- [Task objective]
In the copy, keep every word of the data below and none of its pictures.
▬▬▬
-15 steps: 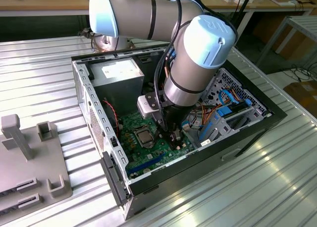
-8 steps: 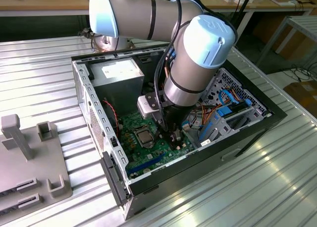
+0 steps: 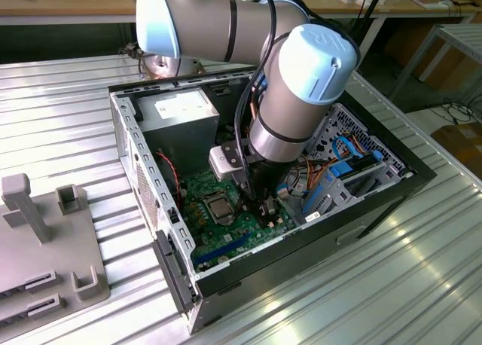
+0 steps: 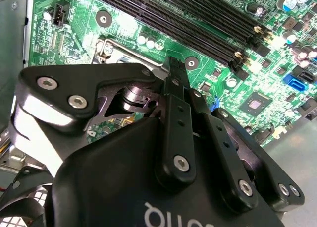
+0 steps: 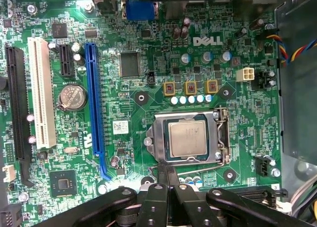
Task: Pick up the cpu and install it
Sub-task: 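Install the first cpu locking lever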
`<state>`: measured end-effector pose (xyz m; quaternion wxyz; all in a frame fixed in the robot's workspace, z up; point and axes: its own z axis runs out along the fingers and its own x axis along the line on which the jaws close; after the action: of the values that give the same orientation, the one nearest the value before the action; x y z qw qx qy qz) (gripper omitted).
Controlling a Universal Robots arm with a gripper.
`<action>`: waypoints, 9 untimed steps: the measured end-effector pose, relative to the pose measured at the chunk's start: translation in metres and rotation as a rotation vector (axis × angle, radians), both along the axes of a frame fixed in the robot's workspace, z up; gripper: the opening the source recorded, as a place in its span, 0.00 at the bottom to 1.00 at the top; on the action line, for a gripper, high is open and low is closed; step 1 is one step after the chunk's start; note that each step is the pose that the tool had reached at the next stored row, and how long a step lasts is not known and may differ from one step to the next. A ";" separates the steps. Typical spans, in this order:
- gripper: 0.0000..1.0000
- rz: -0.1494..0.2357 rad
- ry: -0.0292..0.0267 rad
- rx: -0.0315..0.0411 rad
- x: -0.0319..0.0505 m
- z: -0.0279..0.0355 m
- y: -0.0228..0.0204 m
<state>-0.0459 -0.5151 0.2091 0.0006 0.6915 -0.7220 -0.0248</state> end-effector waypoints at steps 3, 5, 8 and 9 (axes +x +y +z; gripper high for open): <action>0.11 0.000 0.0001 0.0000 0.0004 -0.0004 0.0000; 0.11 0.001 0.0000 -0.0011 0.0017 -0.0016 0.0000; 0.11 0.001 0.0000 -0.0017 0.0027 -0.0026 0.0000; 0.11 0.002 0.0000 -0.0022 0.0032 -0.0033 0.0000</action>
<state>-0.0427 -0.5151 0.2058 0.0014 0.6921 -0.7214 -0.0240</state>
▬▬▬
- [Task answer]
-15 steps: 
-8 steps: 
+0 steps: 
+0 steps: 
+0 steps: 
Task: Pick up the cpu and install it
Sub-task: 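Install the first cpu locking lever
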`<state>`: measured end-effector pose (xyz m; quaternion wxyz; all in a frame fixed in the robot's workspace, z up; point and axes: its own z axis runs out along the fingers and its own x axis along the line on which the jaws close; after the action: of the values that give the same orientation, the one nearest the value before the action; x y z qw qx qy qz) (gripper omitted).
Controlling a Universal Robots arm with a gripper.
`<action>`: waypoints, 9 untimed steps: the measured end-effector pose, relative to the pose measured at the chunk's start: translation in metres and rotation as a rotation vector (axis × angle, radians), both along the axes of a frame fixed in the robot's workspace, z up; gripper: the opening the source recorded, as a place in its span, 0.00 at the bottom to 1.00 at the top; on the action line, for a gripper, high is open and low is closed; step 1 is one step after the chunk's start; note that each step is the pose that the tool had reached at the next stored row, and how long a step lasts is not known and may differ from one step to the next. A ";" separates the steps. Typical spans, in this order:
- gripper: 0.0000..1.0000
- rz: -0.1494..0.2357 rad
- ry: -0.0292..0.0267 rad
- rx: -0.0315..0.0411 rad
- x: -0.0319..0.0505 m
- z: -0.0279..0.0355 m
- y: -0.0228..0.0204 m
<state>-0.0459 -0.5151 0.2091 0.0006 0.6915 -0.7220 -0.0248</state> end-effector waypoints at steps 3, 5, 8 and 9 (axes +x +y +z; gripper high for open): <action>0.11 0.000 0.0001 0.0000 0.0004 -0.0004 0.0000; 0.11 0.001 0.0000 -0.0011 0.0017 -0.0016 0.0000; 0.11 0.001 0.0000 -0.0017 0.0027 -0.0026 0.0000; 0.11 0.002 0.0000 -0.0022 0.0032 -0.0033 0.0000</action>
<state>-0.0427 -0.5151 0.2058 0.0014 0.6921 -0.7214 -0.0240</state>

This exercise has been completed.